- EXERCISE:
Copy the lines below word for word, skipping any image.

- THE DATA:
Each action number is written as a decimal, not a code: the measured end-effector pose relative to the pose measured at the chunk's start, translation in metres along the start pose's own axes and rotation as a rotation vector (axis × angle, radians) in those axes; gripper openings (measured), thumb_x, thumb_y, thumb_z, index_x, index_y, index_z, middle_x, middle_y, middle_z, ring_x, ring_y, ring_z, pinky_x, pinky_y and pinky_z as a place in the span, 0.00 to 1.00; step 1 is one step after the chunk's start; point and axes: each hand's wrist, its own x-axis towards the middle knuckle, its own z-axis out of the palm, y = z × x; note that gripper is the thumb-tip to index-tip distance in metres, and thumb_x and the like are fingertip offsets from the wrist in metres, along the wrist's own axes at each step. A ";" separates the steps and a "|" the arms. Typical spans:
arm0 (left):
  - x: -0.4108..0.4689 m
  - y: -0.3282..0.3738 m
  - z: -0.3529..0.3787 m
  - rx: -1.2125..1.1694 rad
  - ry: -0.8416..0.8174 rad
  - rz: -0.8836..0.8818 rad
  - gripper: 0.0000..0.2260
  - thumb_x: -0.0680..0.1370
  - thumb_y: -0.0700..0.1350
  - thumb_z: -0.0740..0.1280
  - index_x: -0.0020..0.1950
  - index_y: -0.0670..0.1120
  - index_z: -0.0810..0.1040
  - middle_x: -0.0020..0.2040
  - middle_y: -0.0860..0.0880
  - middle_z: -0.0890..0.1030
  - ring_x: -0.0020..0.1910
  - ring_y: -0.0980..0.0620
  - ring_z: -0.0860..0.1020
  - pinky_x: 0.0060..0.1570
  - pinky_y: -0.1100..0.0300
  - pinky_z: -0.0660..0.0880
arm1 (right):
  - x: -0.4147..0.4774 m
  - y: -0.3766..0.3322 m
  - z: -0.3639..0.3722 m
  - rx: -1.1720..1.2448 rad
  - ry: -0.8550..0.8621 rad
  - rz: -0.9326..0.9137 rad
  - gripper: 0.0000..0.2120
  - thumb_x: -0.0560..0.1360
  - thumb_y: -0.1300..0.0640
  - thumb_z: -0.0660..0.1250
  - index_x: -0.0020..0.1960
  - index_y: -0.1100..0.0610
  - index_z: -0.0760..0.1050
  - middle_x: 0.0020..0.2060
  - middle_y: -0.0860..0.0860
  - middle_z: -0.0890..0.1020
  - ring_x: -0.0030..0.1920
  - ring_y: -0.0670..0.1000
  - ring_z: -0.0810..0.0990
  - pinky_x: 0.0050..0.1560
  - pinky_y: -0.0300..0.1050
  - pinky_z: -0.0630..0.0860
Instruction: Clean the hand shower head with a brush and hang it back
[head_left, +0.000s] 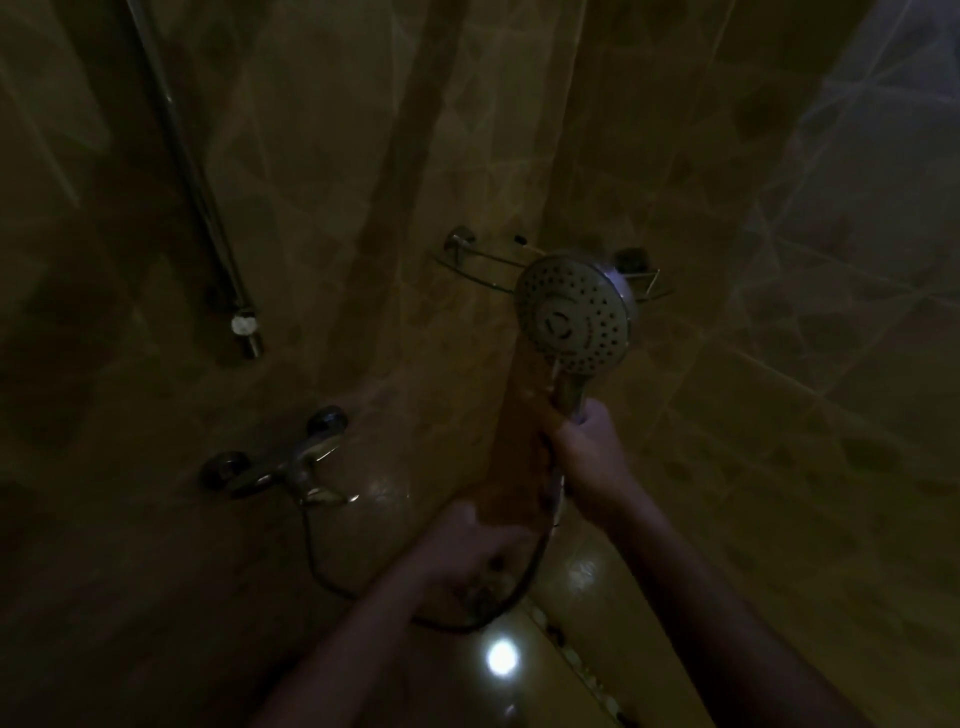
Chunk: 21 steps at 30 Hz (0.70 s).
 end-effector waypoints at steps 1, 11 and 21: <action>0.003 -0.009 -0.013 -0.053 0.095 -0.049 0.08 0.75 0.48 0.73 0.51 0.45 0.84 0.47 0.48 0.87 0.46 0.52 0.82 0.46 0.60 0.77 | 0.004 0.005 -0.002 0.008 0.028 0.029 0.22 0.79 0.54 0.68 0.26 0.51 0.74 0.21 0.44 0.73 0.22 0.43 0.72 0.27 0.38 0.69; 0.007 -0.087 -0.117 -0.233 0.563 -0.282 0.09 0.83 0.46 0.61 0.47 0.46 0.79 0.46 0.45 0.81 0.34 0.54 0.78 0.33 0.62 0.68 | 0.027 0.067 -0.033 -0.067 0.156 0.144 0.12 0.84 0.47 0.57 0.54 0.56 0.69 0.44 0.56 0.72 0.43 0.54 0.72 0.40 0.46 0.72; 0.023 -0.130 -0.139 -0.442 0.808 -0.346 0.22 0.83 0.57 0.59 0.74 0.48 0.69 0.69 0.47 0.75 0.59 0.40 0.79 0.46 0.51 0.78 | 0.057 0.150 -0.079 -0.048 0.160 0.349 0.17 0.82 0.47 0.62 0.59 0.61 0.75 0.45 0.54 0.81 0.43 0.51 0.81 0.37 0.42 0.76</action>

- SOLUTION TO THIS EXERCISE:
Each action number is written as a decimal, not a code: the measured end-effector pose relative to the pose measured at the chunk's start, translation in metres along the start pose's own axes and rotation as a rotation vector (axis × angle, radians) in those axes; gripper openings (measured), thumb_x, thumb_y, thumb_z, index_x, index_y, index_z, middle_x, middle_y, middle_z, ring_x, ring_y, ring_z, pinky_x, pinky_y and pinky_z as a place in the span, 0.00 to 1.00; step 1 is one step after the chunk's start; point and axes: each hand's wrist, its own x-axis towards the middle knuckle, its own z-axis out of the palm, y = z × x; note that gripper is the thumb-tip to index-tip distance in metres, and thumb_x and the like are fingertip offsets from the wrist in metres, along the wrist's own axes at each step. A ";" separates the steps and a "|" the arms. Typical spans:
arm0 (left):
  - x: -0.4108..0.4689 m
  - y: -0.3282..0.3738 m
  - z: -0.3529..0.3787 m
  - rx: -1.2125..1.1694 rad
  - ry: -0.8416..0.8174 rad
  - rz: -0.8836..0.8818 rad
  - gripper: 0.0000..0.2260
  - thumb_x: -0.0680..0.1370
  - thumb_y: -0.0700..0.1350
  - thumb_z: -0.0740..0.1280
  - index_x: -0.0020..0.1950
  - index_y: -0.0670..0.1120
  - index_z: -0.0810..0.1040
  - middle_x: -0.0020..0.2040
  - middle_y: -0.0860..0.0880
  - middle_z: -0.0890..0.1030
  - ring_x: -0.0020..0.1910
  - ring_y: -0.0980..0.0620
  - ring_z: -0.0860..0.1020
  - pinky_x: 0.0060..0.1570
  - pinky_y: -0.1100..0.0300
  - pinky_z: -0.0660..0.0880
arm1 (right):
  - x: -0.4147..0.4774 m
  - y: -0.3766..0.3322 m
  - z: -0.3639..0.3722 m
  - rx: -1.1720..1.2448 rad
  - ry: -0.8550..0.8621 rad
  - rz: -0.9326..0.9137 rad
  - gripper: 0.0000..0.2120
  - thumb_x: -0.0560..0.1360
  - thumb_y: -0.1300..0.0640
  - thumb_z: -0.0660..0.1250
  - index_x: -0.0020..0.1960
  - index_y: -0.1100..0.0610
  - index_z: -0.0760..0.1050
  - middle_x: 0.0020..0.2060
  - middle_y: -0.0860..0.0860
  - middle_z: -0.0890..0.1020
  - ring_x: -0.0030..0.1920
  - ring_y: -0.0670..0.1000
  - ring_z: -0.0810..0.0990
  - pinky_x: 0.0050..0.1560
  - pinky_y: -0.0300..0.1050
  - pinky_z: -0.0630..0.0860
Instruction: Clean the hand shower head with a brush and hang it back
[head_left, +0.000s] 
Chunk: 21 steps at 30 Hz (0.70 s).
 end-effector waypoints at steps 1, 11 and 21: <action>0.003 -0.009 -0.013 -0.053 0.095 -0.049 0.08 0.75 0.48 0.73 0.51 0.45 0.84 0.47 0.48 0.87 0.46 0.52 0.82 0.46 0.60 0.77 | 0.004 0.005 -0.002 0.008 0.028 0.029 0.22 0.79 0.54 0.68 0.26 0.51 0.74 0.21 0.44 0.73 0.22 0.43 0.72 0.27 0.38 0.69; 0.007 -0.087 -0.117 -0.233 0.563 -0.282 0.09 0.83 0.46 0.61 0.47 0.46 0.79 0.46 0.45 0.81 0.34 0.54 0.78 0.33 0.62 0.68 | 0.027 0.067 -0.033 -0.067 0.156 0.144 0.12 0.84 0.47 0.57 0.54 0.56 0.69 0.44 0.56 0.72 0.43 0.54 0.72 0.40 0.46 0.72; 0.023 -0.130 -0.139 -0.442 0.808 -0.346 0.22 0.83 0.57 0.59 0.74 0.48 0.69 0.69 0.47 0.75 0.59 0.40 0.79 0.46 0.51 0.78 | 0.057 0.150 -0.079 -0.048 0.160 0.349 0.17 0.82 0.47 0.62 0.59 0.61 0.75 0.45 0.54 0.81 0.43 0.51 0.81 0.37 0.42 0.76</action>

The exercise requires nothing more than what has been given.